Re: possible bug in HTML::Parser comment handler

Dave (dave.olszewski@andover.net)
Fri, 12 Jan 2001 13:42:26 -0500 (EST)


	
I have solved the problem I was having thanks to the info here.  All I had
to do was pass is_cdata as an arg to the handler and only print if it was
false.  Thanks very much.  
	dave


On Fri, 12 Jan 2001, Sean M. Burke wrote:

> At 11:21 PM 2001-01-11 +0100, Bjoern Hoehrmann wrote:
> >At 15:28 11.01.01 -0500, you wrote:
> >>It seems that the parser is not properly detecting multi-line HTML
> >>comments.  I was trying to print out the dtext of a html document and
> >>noticed that comments kept showing up in the output.  Upon further
> >>examination, the single line comments were being ignored but ones like
> >>this:
> >>
> >><!--
> >>td {font-family: Arial,Geneva,Helvetica,sans-serif; color: #000000;}
> >>-->
> >
> >Well, the content model of the style element is CDATA, your "comments"
> >may look like comments but they are no comments in HTML and SGML
> >terms.

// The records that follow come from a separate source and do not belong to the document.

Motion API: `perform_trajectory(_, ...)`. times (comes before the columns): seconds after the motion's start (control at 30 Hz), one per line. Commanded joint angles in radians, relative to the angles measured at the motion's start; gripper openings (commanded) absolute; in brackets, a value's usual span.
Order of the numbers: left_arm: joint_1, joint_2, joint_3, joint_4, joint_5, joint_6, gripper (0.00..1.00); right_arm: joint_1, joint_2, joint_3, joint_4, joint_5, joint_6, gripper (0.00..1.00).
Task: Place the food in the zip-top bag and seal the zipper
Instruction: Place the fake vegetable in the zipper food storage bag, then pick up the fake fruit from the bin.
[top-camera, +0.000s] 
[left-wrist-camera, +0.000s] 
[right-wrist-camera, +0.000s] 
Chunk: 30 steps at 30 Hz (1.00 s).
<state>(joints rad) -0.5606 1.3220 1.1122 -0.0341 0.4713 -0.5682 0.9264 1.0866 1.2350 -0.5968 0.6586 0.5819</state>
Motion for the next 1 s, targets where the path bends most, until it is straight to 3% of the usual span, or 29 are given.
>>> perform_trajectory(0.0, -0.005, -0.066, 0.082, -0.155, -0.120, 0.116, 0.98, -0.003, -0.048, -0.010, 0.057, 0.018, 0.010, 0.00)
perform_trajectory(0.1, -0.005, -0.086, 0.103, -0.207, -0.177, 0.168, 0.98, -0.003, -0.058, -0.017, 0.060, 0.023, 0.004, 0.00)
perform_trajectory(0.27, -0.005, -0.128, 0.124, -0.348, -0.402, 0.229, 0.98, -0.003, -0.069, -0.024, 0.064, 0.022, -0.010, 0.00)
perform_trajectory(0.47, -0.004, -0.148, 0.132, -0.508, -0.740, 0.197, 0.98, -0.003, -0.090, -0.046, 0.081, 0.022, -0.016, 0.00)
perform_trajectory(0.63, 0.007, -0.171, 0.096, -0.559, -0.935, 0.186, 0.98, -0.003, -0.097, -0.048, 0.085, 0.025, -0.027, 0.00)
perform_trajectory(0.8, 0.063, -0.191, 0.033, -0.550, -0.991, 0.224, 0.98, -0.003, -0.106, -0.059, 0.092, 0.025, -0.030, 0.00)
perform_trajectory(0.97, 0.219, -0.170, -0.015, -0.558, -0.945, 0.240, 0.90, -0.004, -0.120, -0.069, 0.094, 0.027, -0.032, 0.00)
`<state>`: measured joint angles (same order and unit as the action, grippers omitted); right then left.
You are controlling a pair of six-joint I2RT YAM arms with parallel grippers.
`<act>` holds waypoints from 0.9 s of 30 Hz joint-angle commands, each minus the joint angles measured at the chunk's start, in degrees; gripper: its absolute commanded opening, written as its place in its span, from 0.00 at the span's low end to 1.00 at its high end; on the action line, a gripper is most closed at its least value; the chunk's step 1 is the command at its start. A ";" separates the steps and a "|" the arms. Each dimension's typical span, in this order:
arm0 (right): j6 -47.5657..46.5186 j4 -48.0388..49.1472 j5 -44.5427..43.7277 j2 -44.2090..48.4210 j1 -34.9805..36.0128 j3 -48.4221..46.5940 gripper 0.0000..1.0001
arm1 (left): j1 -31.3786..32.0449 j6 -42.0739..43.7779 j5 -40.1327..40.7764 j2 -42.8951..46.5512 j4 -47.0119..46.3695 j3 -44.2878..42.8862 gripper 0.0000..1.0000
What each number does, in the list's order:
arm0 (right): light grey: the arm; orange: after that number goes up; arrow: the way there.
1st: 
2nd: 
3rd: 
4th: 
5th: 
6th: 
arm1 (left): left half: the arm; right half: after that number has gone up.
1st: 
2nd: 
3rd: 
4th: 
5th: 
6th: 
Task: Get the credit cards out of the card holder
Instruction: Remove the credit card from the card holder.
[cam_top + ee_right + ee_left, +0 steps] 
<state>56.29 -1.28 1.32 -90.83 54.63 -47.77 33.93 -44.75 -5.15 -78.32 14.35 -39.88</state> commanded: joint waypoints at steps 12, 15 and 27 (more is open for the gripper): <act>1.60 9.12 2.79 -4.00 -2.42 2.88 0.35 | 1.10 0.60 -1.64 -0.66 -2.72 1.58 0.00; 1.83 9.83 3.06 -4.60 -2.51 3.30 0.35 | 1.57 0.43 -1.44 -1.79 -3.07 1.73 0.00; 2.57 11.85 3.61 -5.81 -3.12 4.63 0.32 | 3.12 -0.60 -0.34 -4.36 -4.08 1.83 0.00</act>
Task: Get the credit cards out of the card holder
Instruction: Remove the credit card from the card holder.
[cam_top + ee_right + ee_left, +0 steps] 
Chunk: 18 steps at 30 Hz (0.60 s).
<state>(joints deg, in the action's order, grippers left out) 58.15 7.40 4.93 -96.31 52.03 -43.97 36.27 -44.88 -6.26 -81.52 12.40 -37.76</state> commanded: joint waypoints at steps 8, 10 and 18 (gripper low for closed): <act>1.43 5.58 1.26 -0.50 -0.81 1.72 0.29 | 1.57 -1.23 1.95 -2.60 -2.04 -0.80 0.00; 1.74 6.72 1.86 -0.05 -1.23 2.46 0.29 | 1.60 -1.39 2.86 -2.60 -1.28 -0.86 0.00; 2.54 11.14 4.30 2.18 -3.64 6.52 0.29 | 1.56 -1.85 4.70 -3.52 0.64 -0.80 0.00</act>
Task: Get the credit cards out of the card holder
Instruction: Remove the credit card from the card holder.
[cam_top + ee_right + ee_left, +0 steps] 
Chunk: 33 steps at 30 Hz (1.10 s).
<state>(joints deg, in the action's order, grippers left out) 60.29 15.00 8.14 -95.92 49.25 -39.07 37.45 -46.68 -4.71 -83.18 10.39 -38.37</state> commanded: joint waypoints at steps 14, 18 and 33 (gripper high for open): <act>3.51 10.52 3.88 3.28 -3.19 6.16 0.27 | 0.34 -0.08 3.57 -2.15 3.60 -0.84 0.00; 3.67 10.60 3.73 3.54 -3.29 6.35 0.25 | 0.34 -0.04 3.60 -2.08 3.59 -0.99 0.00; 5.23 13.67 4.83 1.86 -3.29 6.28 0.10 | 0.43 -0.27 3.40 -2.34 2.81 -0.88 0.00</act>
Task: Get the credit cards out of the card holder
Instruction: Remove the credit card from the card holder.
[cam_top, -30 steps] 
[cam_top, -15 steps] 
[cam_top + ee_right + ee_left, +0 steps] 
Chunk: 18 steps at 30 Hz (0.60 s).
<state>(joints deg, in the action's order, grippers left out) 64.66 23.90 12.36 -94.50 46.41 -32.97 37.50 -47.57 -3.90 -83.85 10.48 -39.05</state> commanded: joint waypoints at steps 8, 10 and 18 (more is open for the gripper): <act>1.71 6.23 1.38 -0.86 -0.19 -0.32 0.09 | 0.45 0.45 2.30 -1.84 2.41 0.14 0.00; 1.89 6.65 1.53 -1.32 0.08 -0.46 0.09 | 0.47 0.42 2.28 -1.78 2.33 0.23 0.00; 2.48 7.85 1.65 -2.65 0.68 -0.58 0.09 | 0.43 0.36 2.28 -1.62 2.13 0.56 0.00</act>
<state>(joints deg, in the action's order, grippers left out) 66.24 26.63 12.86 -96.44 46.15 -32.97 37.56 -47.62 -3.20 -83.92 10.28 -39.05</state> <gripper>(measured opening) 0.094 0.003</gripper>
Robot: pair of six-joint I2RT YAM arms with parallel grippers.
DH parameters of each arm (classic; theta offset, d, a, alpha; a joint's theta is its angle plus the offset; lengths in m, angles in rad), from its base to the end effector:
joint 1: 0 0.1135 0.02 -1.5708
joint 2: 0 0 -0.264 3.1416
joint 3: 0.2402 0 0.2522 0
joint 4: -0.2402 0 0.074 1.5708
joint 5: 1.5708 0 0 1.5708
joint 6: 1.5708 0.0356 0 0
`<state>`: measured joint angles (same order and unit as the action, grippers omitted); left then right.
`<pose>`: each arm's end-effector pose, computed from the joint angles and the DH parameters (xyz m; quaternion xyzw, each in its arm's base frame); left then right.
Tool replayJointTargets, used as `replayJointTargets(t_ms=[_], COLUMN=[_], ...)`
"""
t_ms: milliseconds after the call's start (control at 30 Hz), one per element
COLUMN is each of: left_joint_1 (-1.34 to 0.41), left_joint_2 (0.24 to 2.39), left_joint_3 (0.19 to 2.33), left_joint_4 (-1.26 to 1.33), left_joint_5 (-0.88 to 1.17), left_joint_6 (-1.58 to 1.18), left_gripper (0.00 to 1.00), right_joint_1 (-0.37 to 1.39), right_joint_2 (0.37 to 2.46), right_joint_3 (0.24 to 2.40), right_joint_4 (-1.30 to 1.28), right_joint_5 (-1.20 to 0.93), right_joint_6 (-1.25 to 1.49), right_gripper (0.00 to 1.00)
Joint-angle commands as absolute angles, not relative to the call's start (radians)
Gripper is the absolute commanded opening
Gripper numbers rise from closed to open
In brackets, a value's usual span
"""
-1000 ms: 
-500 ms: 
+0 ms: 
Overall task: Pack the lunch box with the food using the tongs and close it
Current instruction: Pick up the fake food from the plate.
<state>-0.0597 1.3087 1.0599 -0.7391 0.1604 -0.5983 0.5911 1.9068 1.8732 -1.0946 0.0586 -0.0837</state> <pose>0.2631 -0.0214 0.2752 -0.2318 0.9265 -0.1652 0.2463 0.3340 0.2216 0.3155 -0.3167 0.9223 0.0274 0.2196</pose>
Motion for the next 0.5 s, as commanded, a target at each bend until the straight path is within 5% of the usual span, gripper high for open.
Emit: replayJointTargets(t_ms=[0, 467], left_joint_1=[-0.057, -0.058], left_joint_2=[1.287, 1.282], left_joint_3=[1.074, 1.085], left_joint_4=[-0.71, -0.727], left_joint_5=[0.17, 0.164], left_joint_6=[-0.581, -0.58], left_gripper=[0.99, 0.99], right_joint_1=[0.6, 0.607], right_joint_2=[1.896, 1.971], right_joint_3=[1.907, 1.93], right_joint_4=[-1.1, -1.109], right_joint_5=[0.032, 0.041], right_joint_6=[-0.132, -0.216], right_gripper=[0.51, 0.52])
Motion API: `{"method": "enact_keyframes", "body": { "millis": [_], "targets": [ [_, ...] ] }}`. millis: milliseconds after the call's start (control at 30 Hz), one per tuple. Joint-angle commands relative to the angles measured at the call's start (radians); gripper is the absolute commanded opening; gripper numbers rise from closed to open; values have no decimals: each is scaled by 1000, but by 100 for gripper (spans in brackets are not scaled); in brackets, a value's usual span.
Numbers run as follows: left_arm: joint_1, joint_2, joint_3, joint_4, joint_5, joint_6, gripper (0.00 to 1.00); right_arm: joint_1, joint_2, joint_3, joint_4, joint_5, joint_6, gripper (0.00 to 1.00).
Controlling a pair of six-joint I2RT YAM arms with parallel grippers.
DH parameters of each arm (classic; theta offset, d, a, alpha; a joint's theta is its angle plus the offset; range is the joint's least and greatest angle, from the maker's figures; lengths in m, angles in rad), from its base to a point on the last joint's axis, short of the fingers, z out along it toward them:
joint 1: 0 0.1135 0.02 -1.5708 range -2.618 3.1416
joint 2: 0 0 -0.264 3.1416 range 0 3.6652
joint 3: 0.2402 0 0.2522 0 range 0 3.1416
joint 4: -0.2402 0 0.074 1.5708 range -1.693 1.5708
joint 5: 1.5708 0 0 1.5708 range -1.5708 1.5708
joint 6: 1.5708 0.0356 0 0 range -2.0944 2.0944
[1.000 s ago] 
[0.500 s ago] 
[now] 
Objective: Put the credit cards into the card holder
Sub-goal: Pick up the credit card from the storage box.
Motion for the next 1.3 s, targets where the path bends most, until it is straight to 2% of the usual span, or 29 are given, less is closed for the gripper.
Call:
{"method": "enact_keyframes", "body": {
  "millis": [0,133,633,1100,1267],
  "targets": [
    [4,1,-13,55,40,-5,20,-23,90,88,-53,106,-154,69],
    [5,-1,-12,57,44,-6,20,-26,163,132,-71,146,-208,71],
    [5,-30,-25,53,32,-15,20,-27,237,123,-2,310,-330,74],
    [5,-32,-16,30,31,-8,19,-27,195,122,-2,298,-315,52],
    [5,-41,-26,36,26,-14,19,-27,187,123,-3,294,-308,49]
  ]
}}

That's not a bug.
> 
> I don't see what's wrong with that comment.
> 
> >From ISO 8879 Section 10.3 declares a "comment declaration" (yes, horrible
> term for it) as:
> 
>  comment declaration =
>   "<!",
>   (comment
>     (s | comment)*
>   )?
>   ">"
> 
>  comment =
>   "--",
>   SGML_character*
>   "--"
> 
> And in section 6.2.1, there's the explanation of "s":
> 
>  s = SPACE | RE | RS | SEPCHAR
>   and in the concrete syntax, that means [\x20\cm\cj\t]
> 
> And as to "SGML_character", section 9.2 basically says that aside from any
> characters that you go and reserve as being impermissible, anything is an
> SGML_character.  (I'm getting this from the /SGML Handbook/, which contains
> the full text of ISO 8879, plus annotation, etc.)
> 
> 
> So I don't see a problem with 
>   <!--
>   td {font-family: Arial,Geneva,Helvetica,sans-serif; color: #000000;}
>   -->
> 
> 
> 
> BTW, the XML spec's definition is even clearer, er, sort of:
> 
>    Comment ::= '<!--' ((Char - '-') | ('-' (Char - '-')))* '-->'
> 
> To this they add:  "Note that the grammar does not allow a comment ending
> in --->. The following example is not well-formed: '<!-- B+, B, or B--->'".
>  I'm a bit unclear on whether this really falls out of the grammar, but
> anyway.
> 
> 
> --
> Sean M. Burke  sburke@cpan.org  http://www.spinn.net/~sburke/
> 
>